Ma dico anche che poi chi non sopporto è il padrone del ristorante italiano, caso che ho vissuto sulla mia pelle, che comincia a dire quanto sono scemi i filippini che lavorano da lui. O quelli dello Sri Lanka che sono ai fornelli. Lo fanno per quattro soldi…”

Tu, dopo 25 anni di America, ti definiresti emigrante? E come vivi questa tua doppia identità di italiano e ebreo?

“Mi sento un italiano all’estero. Credo che nella testa e nel cuore delle persone ci sia spazio per molte identità. Sicuramente essendo parte di una minoranza sono molto sensibile ai diritti delle minoranze e a tutto ciò che riguarda gli stereotipi, il razzismo.

La mia attenzione è molto acuta. A volte la gente dice che gli ebrei sono troppo sensibili. No c’è dubbio perché queste problematiche per noi hanno avuto degli effetti catastrofici. Bisogna rimanere in guardia. Devo però dire con molta chiarezza che la società italiana istituzionale e normativa è molto sana. Non è quella del fascismo.

Ma al tempo stesso credo che il problema dell’accoglienza sia un problema dello Stato e non solo della Caritas...”

Secondo te in Italia è aumentata la distanza tra il ricco ed il povero? E questo non è un fattore che aumenta il rischio criminalità?

“C’è stato un grande peggioramento. La povertà che si vede per strada è tanta ed i fenomeni di emarginazione sociale sono un concime per la criminalità. Ma una cosa è parlare della società multietnica e una cosa è chiedersi cosa sia successo con la criminalità. Non sono un esperto.”
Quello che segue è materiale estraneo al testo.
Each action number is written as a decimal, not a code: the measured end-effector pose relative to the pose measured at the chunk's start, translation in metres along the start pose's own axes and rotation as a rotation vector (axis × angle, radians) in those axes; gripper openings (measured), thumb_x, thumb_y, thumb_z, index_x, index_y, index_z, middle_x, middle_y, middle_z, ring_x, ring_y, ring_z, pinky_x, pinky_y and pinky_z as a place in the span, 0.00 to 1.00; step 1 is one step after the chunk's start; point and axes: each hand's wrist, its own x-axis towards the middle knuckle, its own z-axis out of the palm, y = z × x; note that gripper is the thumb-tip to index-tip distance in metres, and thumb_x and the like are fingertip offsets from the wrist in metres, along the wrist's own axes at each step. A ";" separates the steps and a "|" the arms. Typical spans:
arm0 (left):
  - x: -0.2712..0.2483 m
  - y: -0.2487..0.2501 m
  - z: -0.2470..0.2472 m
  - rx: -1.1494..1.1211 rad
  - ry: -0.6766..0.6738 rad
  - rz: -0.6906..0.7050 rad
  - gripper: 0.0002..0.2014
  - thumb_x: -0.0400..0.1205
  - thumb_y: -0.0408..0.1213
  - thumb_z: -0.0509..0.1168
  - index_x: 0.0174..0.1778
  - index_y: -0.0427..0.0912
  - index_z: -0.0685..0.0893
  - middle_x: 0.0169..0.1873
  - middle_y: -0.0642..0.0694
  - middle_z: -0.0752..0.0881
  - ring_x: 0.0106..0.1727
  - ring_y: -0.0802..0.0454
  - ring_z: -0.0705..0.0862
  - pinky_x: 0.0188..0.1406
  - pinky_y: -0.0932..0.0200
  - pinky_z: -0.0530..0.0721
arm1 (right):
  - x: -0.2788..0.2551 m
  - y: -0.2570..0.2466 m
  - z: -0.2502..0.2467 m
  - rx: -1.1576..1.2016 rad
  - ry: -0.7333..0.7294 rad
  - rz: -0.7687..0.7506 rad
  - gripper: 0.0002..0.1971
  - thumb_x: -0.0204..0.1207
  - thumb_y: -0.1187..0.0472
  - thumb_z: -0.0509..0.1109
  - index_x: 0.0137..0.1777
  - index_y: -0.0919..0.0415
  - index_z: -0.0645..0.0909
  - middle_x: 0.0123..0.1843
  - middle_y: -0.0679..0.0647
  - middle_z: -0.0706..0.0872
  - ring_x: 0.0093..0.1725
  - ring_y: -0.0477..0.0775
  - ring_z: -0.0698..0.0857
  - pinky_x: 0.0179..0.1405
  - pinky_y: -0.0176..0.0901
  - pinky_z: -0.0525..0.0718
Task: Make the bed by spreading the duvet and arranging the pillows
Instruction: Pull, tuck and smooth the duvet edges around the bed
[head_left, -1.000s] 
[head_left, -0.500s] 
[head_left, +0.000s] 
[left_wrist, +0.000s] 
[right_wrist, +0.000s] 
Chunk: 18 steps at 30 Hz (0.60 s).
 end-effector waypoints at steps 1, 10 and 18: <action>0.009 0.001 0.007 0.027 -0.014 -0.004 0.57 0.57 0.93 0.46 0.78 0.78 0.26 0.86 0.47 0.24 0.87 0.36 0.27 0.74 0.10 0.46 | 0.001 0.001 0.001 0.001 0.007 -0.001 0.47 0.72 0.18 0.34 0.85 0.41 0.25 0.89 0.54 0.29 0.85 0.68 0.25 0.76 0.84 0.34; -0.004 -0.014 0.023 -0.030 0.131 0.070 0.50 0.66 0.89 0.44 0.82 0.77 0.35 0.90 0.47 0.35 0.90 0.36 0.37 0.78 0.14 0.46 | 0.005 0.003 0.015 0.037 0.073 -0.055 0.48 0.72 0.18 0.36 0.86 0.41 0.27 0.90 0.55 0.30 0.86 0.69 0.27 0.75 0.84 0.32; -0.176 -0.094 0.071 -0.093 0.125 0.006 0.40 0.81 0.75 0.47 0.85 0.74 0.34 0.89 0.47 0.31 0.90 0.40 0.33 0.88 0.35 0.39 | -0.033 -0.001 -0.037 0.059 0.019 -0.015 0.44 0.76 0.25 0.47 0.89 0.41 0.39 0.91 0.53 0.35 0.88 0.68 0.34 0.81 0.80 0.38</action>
Ma bisogna fare attenzione...


“Ma non so come dire. Per me è come quando uno si è operato ad una gamba e si accorge subito di quando piove. Io vivo questa condizione di minoranza con una maggiore sensibilità. Come il mio gatto che corre alla porta prima che arrivi qualcuno e noi non ci siamo accorti di niente. Io credo che per sentire il lezzo del razzismo occorra grande sensibilità. Oggi si sentono dire cose che dieci anni fa non si udivano. Ci sono in Italia forze politiche che, se non fanno del razzismo la loro bandiera, poco ci manca. E fanno della demagogia sicuramente una loro bandiera. Gente che lascia una testa di maiale di fronte ad una moschea. Cose di questo genere. Bisogna imparare a rispettare e rispettarsi. Accettando i giorni del ramadan per esempio.”